We first meet Sasha in her mid-thirties, on her therapist's couch in New York City, confronting her long-standing compulsion to steal. Later, we learn the genesis of her turmoil when we see her as the child of a violent marriage, then as a runaway living in Naples, then as a college student trying to avert the suicidal impulses of her best friend. We plunge into the hidden yearnings and disappointments of her uncle, an art historian stuck in a dead marriage, who travels to Naples to extract Sasha from the city's demimonde and experiences an epiphany of his own while staring at a sculpture of Orpheus and Eurydice in the Museo Nazionale. We meet Bennie Salazar at the melancholy nadir of his adult life — divorced, struggling to connect with his nine-year-old son, listening to a washed-up band in the basement of a suburban house — and then revisit him in 1979, at the height of his youth, shy and tender, reveling in San Francisco's punk scene as he discovers his ardor for rock and roll and his gift for spotting talent. We learn what became of his high school gang — who thrived and who faltered — and we encounter Lou Kline, Bennie's catastrophically careless mentor, along with the lovers and children left behind in the wake of Lou's far-flung sexual conquests and meteoric rise and fall.

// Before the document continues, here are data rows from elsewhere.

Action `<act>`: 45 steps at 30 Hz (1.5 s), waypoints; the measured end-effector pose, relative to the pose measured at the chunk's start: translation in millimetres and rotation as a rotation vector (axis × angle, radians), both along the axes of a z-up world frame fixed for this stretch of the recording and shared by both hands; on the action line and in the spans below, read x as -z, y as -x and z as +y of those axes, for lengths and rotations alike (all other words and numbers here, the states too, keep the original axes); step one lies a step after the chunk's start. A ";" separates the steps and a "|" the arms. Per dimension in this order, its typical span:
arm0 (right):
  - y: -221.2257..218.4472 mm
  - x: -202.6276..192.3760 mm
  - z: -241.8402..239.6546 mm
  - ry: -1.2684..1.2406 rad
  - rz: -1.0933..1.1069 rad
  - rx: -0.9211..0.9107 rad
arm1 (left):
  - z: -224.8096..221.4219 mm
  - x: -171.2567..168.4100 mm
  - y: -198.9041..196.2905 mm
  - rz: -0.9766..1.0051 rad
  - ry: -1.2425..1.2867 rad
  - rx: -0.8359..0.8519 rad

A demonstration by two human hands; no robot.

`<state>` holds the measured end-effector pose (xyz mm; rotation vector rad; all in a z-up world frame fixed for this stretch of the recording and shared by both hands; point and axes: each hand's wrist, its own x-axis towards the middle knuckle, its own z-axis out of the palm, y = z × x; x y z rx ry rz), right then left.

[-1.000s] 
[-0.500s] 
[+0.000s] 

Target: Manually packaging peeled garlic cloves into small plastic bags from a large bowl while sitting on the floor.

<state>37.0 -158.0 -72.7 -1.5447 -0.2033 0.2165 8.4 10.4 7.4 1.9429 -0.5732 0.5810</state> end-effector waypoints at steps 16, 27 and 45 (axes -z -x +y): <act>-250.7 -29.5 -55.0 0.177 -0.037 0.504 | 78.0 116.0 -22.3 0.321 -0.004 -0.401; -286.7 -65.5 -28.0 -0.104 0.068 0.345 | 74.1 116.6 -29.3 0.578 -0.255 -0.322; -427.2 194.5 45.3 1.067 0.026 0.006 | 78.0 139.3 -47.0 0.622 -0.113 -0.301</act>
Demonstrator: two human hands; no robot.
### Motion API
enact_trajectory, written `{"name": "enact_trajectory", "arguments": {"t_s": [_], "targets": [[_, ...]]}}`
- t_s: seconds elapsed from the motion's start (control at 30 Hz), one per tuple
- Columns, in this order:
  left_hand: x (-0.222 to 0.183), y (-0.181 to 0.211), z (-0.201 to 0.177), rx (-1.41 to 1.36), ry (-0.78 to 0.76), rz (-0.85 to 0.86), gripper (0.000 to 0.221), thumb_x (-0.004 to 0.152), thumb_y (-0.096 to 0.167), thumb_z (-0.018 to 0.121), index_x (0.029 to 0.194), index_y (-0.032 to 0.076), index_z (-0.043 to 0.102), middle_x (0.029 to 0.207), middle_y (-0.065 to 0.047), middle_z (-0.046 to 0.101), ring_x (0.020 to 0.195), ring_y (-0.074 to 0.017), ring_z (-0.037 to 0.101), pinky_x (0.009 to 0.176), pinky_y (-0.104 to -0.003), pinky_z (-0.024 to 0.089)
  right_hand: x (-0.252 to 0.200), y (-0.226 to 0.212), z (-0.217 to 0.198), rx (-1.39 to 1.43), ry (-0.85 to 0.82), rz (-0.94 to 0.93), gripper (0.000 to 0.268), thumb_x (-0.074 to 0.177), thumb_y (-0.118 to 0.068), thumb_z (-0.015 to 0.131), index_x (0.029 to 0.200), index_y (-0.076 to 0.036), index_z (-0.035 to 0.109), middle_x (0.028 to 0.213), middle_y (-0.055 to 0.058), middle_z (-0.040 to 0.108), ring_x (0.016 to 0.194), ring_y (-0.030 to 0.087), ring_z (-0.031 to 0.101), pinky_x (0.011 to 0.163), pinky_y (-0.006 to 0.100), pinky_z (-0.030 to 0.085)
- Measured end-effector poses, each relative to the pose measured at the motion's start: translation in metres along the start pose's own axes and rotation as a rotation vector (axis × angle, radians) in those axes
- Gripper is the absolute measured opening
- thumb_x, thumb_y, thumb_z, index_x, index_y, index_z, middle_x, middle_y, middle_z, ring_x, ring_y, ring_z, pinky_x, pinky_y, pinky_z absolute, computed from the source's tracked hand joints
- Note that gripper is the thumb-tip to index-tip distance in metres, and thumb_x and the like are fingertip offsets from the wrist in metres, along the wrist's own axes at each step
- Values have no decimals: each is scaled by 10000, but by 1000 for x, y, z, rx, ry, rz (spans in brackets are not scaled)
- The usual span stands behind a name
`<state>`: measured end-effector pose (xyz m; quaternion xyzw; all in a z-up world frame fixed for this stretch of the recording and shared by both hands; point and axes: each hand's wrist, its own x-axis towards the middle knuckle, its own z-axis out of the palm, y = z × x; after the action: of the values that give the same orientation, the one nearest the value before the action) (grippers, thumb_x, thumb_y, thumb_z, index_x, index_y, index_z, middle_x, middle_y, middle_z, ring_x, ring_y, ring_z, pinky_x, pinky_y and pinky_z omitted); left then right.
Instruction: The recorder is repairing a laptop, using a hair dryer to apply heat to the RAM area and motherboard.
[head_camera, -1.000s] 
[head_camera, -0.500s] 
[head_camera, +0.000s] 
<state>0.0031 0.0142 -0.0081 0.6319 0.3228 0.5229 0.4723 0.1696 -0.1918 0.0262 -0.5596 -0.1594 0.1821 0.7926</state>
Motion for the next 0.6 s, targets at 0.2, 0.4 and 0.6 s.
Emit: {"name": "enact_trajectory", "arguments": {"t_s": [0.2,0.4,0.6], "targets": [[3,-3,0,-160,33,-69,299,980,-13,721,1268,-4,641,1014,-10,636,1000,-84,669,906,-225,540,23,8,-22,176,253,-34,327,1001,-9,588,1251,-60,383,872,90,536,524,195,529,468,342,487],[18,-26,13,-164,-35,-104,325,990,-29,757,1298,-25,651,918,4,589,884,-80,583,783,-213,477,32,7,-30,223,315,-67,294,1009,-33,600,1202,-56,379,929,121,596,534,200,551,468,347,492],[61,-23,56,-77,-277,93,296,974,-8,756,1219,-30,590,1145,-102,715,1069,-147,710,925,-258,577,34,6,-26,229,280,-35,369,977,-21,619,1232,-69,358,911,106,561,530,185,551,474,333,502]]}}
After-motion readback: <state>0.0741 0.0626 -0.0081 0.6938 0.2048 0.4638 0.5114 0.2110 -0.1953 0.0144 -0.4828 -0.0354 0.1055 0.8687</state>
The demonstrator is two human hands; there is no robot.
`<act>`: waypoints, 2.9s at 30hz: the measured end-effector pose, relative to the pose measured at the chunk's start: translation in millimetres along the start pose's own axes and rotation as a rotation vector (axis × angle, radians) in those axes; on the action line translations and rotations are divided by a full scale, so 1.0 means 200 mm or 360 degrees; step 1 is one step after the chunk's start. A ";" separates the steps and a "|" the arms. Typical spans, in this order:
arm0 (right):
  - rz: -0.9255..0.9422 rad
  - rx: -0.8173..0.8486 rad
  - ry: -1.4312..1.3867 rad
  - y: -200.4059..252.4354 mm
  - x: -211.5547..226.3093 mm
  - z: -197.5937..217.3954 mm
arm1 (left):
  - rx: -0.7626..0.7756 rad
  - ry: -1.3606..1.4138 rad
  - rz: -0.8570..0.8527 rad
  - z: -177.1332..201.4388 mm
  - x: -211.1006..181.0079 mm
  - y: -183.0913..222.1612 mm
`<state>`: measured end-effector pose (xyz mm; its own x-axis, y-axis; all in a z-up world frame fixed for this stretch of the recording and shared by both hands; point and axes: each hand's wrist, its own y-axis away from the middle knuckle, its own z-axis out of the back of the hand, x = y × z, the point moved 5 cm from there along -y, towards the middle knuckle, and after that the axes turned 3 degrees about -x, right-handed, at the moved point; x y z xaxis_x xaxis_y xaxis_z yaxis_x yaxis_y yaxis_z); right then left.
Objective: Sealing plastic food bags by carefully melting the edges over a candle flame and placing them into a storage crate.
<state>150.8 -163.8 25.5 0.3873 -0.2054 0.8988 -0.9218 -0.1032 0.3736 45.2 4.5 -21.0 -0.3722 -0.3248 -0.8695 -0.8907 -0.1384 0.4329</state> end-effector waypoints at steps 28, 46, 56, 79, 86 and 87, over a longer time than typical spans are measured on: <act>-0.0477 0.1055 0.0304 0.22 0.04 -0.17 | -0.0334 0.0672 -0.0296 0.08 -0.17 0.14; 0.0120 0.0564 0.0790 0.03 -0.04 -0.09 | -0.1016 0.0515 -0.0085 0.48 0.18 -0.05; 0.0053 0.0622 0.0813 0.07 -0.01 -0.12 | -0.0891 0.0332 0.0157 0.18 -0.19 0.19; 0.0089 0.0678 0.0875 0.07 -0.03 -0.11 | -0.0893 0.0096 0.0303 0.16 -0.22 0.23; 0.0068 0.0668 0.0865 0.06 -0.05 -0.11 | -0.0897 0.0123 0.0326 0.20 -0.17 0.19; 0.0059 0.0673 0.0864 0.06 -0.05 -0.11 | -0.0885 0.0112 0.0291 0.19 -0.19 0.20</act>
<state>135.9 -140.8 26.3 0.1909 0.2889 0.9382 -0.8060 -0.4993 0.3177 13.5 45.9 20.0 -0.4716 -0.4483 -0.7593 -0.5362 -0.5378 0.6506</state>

A Visit from the Goon Squad is a book about the interplay of time and music, about survival, about the stirrings and transformations set inexorably in motion by even the most passing conjunction of our fates. In a breathtaking array of styles and tones ranging from tragedy to satire to PowerPoint, Egan captures the undertow of self-destruction that we all must either master or succumb to; the basic human hunger for redemption; and the universal tendency to reach for both--and escape the merciless progress of time--in the transporting realms of art and music. Sly, startling, exhilarating work from one of our boldest writers."



Have any of you read it before? What did you think?